Model Prediksi Hasil Panen Berdasarkan Pengukuran Non-Destruktif Nilai Klorofil Tanaman Padi
Fitri Hidayah Nasution(1*), Santosa Santosa(2), Renny Eka Putri(3)
(1) Mahasiswa Program Magister Teknik Pertanian, Fakultas Teknologi Pertanian, Univeritas Andalas
(2) Program Studi Teknik Pertanian, Teknologi Pertanian, Universitas Andalas, Kampus Limau Manis, Jl. Universitas Andalas, Limau Manis, Kecamatan Pauh, Kota Padang, Sumatera Barat 25163
(3) Program Studi Teknik Pertanian, Teknologi Pertanian, Universitas Andalas, Kampus Limau Manis, Jl. Universitas Andalas, Limau Manis, Kecamatan Pauh, Kota Padang, Sumatera Barat 25163
(*) Corresponding Author
Abstract
Developing yield prediction model was done to predict the production of rice crops based on chlorophyll value at different age levels. A model was developed by using spatial variability data of chlorophyll value.
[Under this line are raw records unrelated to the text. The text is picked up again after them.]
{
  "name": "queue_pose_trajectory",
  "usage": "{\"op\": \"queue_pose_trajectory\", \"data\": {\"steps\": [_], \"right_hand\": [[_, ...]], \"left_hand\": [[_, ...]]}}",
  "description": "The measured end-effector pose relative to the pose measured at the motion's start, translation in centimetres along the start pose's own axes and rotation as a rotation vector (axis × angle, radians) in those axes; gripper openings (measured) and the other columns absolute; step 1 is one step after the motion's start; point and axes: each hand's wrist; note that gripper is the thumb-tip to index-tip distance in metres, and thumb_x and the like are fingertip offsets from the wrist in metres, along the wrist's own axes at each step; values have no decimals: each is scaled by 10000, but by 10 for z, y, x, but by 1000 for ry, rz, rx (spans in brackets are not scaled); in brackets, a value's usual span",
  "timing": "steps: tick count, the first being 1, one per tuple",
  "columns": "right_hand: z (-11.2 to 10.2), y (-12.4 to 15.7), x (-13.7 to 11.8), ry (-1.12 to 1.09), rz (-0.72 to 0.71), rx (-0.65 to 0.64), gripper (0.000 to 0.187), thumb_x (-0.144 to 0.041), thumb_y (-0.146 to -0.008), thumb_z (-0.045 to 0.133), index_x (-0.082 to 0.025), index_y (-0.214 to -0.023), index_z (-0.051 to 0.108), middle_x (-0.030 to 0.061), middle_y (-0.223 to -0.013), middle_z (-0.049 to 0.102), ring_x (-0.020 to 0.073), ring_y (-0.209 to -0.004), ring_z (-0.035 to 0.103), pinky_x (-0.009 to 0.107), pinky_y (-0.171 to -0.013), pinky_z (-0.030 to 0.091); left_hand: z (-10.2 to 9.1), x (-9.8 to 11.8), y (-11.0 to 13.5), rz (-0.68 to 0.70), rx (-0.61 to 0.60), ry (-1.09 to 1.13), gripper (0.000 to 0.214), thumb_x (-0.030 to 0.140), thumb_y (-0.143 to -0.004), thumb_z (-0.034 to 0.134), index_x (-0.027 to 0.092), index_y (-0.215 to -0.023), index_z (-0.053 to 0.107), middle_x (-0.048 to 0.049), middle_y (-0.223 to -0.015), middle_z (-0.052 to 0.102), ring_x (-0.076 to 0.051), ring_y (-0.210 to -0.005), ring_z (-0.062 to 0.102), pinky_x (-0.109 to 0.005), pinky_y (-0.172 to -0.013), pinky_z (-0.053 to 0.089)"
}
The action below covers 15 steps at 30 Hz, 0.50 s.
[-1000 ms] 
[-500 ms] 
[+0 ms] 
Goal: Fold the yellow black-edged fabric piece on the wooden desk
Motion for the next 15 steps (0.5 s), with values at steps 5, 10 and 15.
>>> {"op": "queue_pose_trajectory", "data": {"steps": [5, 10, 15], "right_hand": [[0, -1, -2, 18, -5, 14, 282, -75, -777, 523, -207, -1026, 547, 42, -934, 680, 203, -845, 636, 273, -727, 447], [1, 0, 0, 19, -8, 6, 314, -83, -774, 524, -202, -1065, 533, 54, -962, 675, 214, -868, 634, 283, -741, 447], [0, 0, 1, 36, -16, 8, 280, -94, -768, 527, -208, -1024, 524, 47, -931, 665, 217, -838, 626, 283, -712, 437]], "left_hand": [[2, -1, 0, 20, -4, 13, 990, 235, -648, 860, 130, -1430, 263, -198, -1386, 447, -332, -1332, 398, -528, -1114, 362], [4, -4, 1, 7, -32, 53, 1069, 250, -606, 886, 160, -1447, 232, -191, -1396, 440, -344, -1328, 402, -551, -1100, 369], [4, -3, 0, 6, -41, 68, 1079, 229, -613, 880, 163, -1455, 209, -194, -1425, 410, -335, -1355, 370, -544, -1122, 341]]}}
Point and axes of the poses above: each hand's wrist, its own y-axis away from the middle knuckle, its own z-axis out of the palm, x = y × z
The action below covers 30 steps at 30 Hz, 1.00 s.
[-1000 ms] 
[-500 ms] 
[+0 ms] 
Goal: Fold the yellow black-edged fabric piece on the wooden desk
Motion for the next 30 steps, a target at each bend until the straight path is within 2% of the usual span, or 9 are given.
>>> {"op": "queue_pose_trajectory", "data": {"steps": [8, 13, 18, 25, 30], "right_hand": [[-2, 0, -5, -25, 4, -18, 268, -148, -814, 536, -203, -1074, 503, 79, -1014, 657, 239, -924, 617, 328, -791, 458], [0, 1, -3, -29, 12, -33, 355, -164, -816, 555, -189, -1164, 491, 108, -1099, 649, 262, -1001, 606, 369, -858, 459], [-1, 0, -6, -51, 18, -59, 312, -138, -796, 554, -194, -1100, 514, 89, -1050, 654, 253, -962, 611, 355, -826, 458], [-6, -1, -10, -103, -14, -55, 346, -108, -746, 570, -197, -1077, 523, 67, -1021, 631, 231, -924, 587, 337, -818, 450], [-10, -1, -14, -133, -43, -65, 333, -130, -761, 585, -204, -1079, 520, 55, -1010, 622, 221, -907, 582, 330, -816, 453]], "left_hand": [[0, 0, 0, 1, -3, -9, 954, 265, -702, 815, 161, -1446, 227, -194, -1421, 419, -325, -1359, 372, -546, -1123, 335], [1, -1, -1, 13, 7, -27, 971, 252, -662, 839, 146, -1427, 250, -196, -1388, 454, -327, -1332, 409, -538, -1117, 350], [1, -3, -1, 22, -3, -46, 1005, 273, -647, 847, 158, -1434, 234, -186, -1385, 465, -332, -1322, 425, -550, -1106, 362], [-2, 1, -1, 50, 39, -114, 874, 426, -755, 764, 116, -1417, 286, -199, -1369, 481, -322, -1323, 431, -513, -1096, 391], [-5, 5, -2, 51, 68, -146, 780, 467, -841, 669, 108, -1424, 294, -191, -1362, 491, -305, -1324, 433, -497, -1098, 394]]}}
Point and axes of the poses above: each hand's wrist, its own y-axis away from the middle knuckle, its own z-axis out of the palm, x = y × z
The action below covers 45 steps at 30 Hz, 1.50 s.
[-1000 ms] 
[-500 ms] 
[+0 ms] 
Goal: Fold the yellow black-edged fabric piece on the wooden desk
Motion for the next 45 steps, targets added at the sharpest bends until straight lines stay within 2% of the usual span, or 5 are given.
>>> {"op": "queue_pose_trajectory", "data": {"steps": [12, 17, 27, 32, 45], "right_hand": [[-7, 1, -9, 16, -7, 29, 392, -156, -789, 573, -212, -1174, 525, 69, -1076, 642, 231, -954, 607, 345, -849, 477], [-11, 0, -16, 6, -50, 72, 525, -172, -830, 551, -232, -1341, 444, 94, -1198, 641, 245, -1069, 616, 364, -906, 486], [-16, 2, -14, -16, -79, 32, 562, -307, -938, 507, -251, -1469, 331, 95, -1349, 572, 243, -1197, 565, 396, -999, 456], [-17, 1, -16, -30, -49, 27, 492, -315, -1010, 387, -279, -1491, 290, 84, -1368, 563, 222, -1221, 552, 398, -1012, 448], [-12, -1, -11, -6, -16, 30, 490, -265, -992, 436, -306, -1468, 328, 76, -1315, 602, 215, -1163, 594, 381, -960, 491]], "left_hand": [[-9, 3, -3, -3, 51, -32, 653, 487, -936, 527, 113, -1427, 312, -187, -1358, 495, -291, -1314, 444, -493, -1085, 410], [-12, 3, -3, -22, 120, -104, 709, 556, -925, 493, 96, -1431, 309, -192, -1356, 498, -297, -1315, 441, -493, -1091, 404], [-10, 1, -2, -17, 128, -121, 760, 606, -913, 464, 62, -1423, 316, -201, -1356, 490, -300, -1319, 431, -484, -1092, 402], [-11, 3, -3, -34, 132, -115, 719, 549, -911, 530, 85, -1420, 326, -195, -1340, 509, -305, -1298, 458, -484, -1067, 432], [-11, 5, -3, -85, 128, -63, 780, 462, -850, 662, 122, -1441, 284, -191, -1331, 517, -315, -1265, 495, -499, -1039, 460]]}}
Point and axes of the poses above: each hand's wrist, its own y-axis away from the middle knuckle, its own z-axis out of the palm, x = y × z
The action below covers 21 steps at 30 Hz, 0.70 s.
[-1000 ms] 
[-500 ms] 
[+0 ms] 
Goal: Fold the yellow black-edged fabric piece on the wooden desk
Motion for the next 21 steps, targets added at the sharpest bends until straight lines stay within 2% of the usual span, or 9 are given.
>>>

It was measured with a non-destructive method by using chlorophyll meter CCM-200 plus at different age levels in terms of days after planting 25, 40, 60 and 70 (DAP), and yield of rice. The objective of developing yield prediction model was to describe correlation between chlorophyll value and yield at different ages that had been obtained from 20 observation plots at the rice field. The study area was in Banda Langik, Sungai Bangek village, Lubuk Minturun of Koto Tangah sub district in Padang. Data were collected in two systems; grid sampling point and crop cutting test (CCT). Measuring of chlorophyll contained in leaf or number of SPAD (soil plant analysis development) was done by using chlorophyll meter CCM-200 plus. The research showed that chlorophyll value in rice crop correlated with yield. It was proved by correlation index obtained in each stage of age; 25 DAP (r = 0.945), 40 DAP (r = 0.887), 60 DAP (r= 0.835) and 70 DAP (r= 0.897). Rice yield could be predicted through following model: Y = -0.431513 + 0.045144 X1 + 0.03645 X2 + 0.01017 X3 + 0.020551 X4, where Y was the rice yield (kg/m2) and X was chlorophyll value at different age levels (X1=25 DAP), (X2=40 DAP), (X3=60 DAP) and (X4= 70 DAP). The model was produced through a multiple linear regression test based on chlorophyll value data and rice productivity during 1 period of harvest session.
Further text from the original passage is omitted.